§ **YOUR INSTRUCTIONS**
Sift through the material below and return the lines with "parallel".

§ **AVAILABLE DATA**

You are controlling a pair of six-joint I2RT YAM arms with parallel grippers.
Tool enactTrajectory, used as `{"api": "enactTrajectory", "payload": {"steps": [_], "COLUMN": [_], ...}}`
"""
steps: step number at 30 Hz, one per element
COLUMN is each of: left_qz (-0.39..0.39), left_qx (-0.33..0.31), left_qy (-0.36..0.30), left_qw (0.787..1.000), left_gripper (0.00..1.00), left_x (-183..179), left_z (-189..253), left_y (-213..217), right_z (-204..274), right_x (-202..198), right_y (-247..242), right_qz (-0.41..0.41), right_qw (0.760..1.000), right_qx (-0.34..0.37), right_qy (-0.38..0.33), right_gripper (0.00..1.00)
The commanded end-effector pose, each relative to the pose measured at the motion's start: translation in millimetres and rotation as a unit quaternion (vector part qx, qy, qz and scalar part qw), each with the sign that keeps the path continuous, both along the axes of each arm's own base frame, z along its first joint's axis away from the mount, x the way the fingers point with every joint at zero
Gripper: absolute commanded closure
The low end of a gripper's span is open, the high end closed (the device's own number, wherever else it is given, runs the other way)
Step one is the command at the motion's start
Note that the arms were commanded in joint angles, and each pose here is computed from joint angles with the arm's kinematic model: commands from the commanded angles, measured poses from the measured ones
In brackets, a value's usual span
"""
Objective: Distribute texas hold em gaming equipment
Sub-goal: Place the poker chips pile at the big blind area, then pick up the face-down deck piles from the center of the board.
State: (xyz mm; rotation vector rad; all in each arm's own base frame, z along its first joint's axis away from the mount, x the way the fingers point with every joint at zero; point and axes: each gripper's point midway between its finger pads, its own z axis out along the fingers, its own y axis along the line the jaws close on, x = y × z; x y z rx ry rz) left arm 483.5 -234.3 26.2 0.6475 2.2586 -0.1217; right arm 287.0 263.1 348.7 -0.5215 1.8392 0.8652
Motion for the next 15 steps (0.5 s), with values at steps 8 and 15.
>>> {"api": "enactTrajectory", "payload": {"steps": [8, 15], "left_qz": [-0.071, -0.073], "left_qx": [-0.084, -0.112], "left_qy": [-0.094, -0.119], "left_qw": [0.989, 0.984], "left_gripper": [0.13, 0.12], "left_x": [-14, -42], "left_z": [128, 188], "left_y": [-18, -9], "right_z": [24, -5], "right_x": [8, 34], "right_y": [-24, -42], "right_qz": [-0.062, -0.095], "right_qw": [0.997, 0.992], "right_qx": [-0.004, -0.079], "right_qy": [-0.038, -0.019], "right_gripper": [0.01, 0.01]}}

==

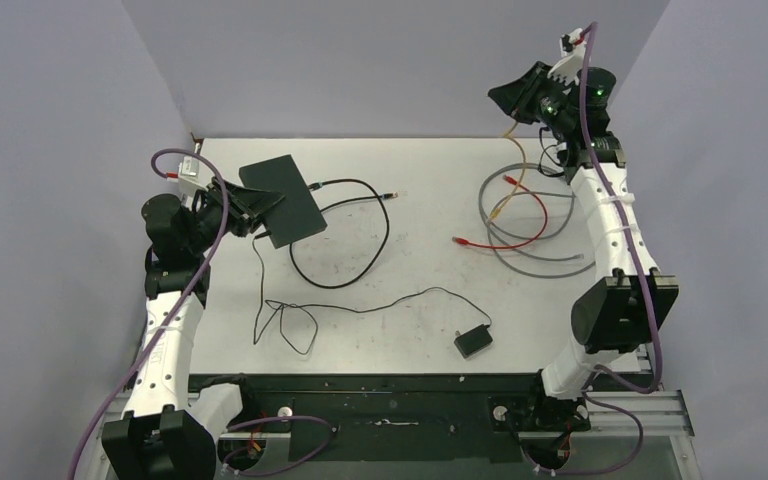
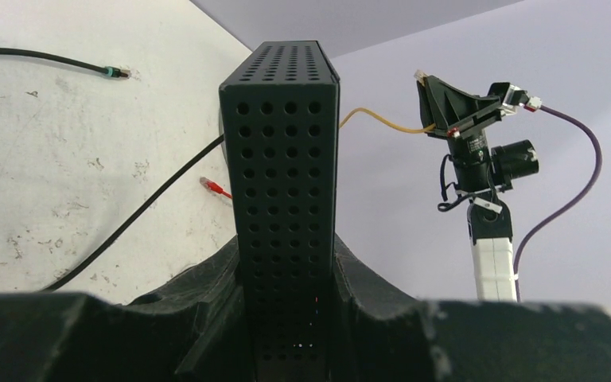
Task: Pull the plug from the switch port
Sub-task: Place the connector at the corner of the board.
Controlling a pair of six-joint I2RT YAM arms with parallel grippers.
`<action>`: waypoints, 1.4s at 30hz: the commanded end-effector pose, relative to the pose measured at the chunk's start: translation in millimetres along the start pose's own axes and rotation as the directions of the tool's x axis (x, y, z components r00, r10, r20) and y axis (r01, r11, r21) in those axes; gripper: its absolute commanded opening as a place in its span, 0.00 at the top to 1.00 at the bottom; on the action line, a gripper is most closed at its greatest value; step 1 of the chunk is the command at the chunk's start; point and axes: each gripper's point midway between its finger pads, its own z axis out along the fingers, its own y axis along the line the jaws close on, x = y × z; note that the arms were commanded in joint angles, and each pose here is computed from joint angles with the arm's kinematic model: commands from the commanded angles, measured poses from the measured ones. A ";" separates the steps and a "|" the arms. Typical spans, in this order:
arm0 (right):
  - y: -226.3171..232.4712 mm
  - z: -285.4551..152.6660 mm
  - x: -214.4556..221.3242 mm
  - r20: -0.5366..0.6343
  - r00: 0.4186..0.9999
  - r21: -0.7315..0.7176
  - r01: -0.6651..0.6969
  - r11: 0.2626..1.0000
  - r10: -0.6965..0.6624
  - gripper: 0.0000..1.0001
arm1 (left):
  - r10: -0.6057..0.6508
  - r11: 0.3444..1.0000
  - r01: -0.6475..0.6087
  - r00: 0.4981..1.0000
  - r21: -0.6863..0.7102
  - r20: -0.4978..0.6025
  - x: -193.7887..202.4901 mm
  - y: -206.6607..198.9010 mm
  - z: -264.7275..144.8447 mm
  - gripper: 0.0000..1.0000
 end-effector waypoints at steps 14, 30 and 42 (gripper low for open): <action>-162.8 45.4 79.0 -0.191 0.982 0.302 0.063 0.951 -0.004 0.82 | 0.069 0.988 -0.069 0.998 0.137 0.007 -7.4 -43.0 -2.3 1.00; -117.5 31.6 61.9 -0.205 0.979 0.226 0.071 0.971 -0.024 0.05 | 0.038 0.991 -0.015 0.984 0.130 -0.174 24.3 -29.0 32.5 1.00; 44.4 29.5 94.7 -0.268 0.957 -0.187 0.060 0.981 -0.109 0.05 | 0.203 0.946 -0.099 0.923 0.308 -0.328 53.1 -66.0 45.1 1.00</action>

§ **SOLUTION TO THIS PROBLEM**
You are controlling a pair of six-joint I2RT YAM arms with parallel grippers.
Controlling a pair of six-joint I2RT YAM arms with parallel grippers.

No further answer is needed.